Add to your `conf.lua`:

```lua
return {
    version = 1,
    wantedScripts = {
        ['ddos_protection_challenge'] = {
            ban_duration = 3600,        -- 1 hour ban for honeypot triggers
            token_duration = 86400,     -- 24 hour token validity
            cookie_name = 'aproxy_token',
            shared_dict_bans = 'aproxy_bans',
            shared_dict_tokens = 'aproxy_tokens',
            protected_paths = {         -- Optional: specific paths to protect
                '/api/.*',              -- Protect all API endpoints
                '/search',              -- Protect search endpoint
            },
        }
    }
}
```

**Protect Specific Paths Only**: By default, if `protected_paths` is not configured or is empty, the challenge applies to ALL requests. You can configure specific paths to protect expensive endpoints while leaving static assets unprotected:

```lua
-- Protect only expensive API endpoints
protected_paths = {'/api/.*', '/search'}

-- This allows static assets, images, etc. to pass through freely
-- while requiring challenge for costly operations
```

**Challenge Types**: Choose from three different challenge mechanisms:

```lua
-- Option 1: Simple button (default) - easiest for users
challenge_type = 'button'

-- Option 2: Multiple-choice question - better bot filtering
challenge_type = 'question'

-- Option 3: Proof-of-work - computational challenge, strongest protection
challenge_type = 'pow'
pow_difficulty = 4  -- Number of leading zeros (4 = ~1-3 seconds)
```

### Configuration Options

| Option | Type | Default | Description |
|--------|------|---------|-------------|
| `ban_duration` | number | 3600 | How long to ban IPs (in seconds) that trigger the honeypot |
| `token_duration` | number | 86400 | How long tokens remain valid after passing challenge (in seconds) |
| `cookie_name` | string | `aproxy_token` | Name of the validation cookie |
| `shared_dict_bans` | string | `aproxy_bans` | Name of nginx shared dict for banned IPs |
| `shared_dict_tokens` | string | `aproxy_tokens` | Name of nginx shared dict for valid tokens |
| `protected_paths` | list | `[]` (all paths) | List of PCRE regex patterns for paths to protect. If empty, all paths are protected |
| `challenge_type` | string | `button` | Type of challenge: `button`, `question`, or `pow` |
| `pow_difficulty` | number | 4 | Proof-of-work difficulty (leading zeros). Only used when `challenge_type` is `pow` |

## Special Endpoints

This module uses two special endpoints:

- `/__aproxy_challenge_verify` - Challenge form submission endpoint (POST)
- `/__aproxy_challenge_trap` - Honeypot link that bans IPs (GET)

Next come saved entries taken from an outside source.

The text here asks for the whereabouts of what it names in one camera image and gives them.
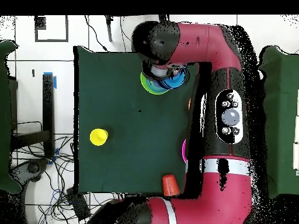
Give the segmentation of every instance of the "blue cable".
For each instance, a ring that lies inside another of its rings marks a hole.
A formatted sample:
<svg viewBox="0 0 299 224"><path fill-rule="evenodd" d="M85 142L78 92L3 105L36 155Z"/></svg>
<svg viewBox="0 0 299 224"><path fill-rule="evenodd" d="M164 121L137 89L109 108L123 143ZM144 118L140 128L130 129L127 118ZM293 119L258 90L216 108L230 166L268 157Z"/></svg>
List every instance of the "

⚠️ **Warning**: Don't create routes with these paths in your application.

## User Experience

### First Visit
1. User visits your site
2. Sees a security check page with a "Verify I'm Human" button
3. Clicks the button
4. Gets redirected to their original destination
5. Cookie is set for 24 hours (configurable)

### Subsequent Visits
- Users with valid cookies pass through immediately
- No challenge shown until cookie expires

### Bots/Scrapers
- Simple bots see the challenge page and likely fail to proceed
- HTML parsers might find and click the honeypot link → IP banned
- Sophisticated bots have to solve the challenge, slowing them down significantly

## Challenge Types

The module supports three different types of challenges, allowing you to experiment with different DDoS mitigation strategies:

### 1. Button Challenge (`challenge_type = 'button'`)

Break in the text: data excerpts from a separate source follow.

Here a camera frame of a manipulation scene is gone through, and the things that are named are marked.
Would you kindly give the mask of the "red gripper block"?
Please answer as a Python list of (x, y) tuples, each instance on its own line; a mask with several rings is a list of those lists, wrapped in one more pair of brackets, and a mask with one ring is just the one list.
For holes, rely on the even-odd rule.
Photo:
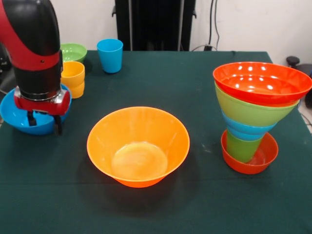
[(54, 132), (57, 136), (62, 134), (61, 117), (66, 114), (71, 102), (70, 91), (61, 88), (58, 95), (47, 100), (30, 100), (21, 95), (20, 88), (17, 86), (14, 91), (15, 105), (22, 110), (26, 110), (29, 126), (36, 126), (34, 111), (52, 115), (54, 118)]

**How it works**: Users see a simple page with a "Verify I'm Human" button. Click the button to pass.

**Pros**:
- Easiest for legitimate users
- No friction for human visitors
- Fast (instant)

**Cons**:
- Can be bypassed by sophisticated bots that can interact with forms
- Minimal computational cost for attackers

**Best for**: General protection where UX is priority

```lua
challenge_type = 'button'
```

### 2. Question Challenge (`challenge_type = 'question'`)

**How it works**: Users must answer a simple multiple-choice question (e.g., "What is 7 + 5?", "How many days in a week?")

**Pros**:
- Harder for simple bots to bypass
- Still easy for humans
- Moderate filtering of automated tools

**Cons**:
- Requires human interaction
- Can be annoying if cookies expire frequently
- Sophisticated bots with NLP can solve these

**Best for**: Balancing security and UX, filtering out simple scrapers

```lua
challenge_type = 'question'
```

### 3. Proof-of-Work Challenge (`challenge_type = 'pow'`)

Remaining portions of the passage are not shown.